*TASK OBJECTIVE*. Copy the listing exactly, images excluded.

*SUPPLIED INFORMATION*.
====
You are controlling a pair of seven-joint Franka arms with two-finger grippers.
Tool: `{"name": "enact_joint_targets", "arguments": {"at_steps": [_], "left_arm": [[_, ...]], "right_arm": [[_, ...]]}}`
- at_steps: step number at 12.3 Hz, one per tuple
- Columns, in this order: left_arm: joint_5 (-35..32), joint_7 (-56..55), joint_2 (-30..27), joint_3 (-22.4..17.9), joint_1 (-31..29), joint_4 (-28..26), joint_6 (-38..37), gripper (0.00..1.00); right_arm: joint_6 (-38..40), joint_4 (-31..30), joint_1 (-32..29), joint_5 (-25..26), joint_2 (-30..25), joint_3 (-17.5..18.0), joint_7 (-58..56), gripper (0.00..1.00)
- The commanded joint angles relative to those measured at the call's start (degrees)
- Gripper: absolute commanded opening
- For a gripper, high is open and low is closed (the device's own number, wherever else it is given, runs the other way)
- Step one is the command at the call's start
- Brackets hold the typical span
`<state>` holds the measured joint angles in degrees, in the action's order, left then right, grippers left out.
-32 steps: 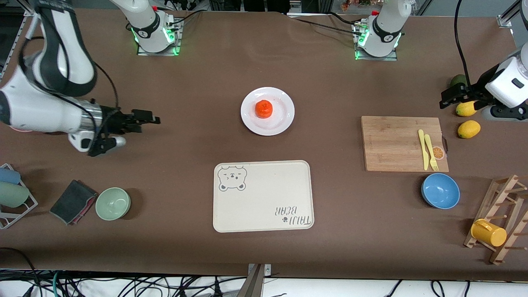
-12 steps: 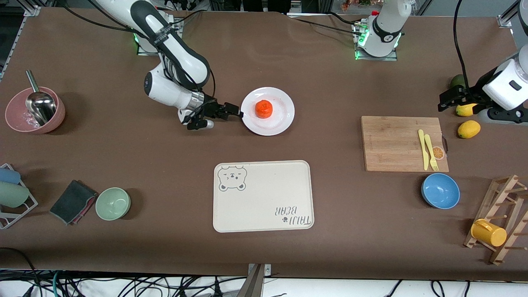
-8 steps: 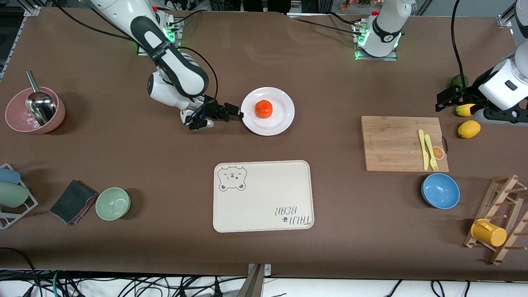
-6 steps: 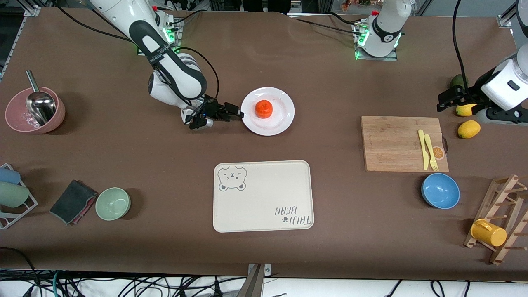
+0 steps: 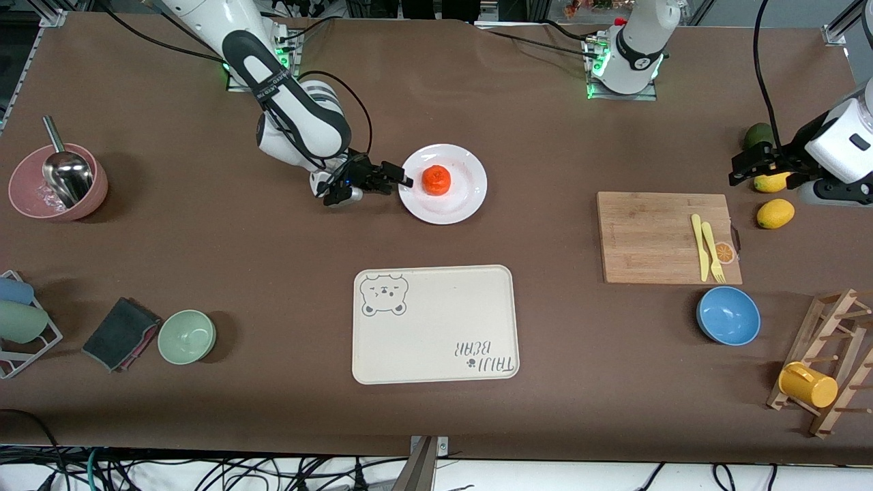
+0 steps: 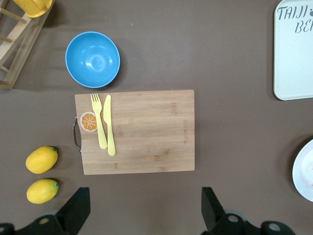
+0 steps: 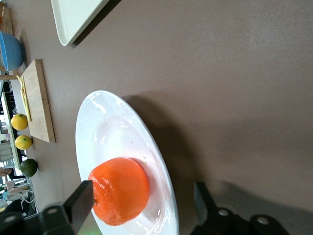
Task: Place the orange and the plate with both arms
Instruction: 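Close the right gripper on the plate rim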
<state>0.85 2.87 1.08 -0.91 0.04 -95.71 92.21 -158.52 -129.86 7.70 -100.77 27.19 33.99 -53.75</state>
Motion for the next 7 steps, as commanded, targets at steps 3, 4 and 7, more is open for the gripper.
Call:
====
*SOLUTION TO THIS TASK*.
You are controlling a pair of seven-joint Franka arms with two-finger grippers.
Tool: `{"name": "enact_joint_targets", "arguments": {"at_steps": [_], "left_arm": [[_, ...]], "right_arm": [[_, ...]]}}`
- at_steps: step number at 12.3 Hz, one per tuple
- Columns, in this order: left_arm: joint_5 (-35..32), joint_7 (-56..55), joint_2 (-30..27), joint_3 (-22.4..17.9), joint_1 (-31..29), joint_4 (-28..26), joint_6 (-38..37), gripper (0.00..1.00); right_arm: joint_6 (-38..40), joint_4 (-31..30), joint_1 (-32..29), joint_5 (-25..26), joint_2 (-30..25), joint_3 (-17.5..18.0), joint_7 (-58..56), gripper (0.00..1.00)
- The commanded joint angles relative to those measured at the call's start (degrees)
- Gripper: absolute commanded opening
- For a gripper, high is open and low is closed (the device's own number, wherever else it is given, runs the other way)
- Step one is the command at the call's start
- Brackets hold the typical span
`<state>` holds the measured joint angles in degrees, in the action's order, left then right, grippers left out.
-32 steps: 
-12 steps: 
-8 steps: 
-6 steps: 
+0 steps: 
+0 steps: 
+0 steps: 
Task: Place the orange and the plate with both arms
Instruction: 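Close the right gripper on the plate rim
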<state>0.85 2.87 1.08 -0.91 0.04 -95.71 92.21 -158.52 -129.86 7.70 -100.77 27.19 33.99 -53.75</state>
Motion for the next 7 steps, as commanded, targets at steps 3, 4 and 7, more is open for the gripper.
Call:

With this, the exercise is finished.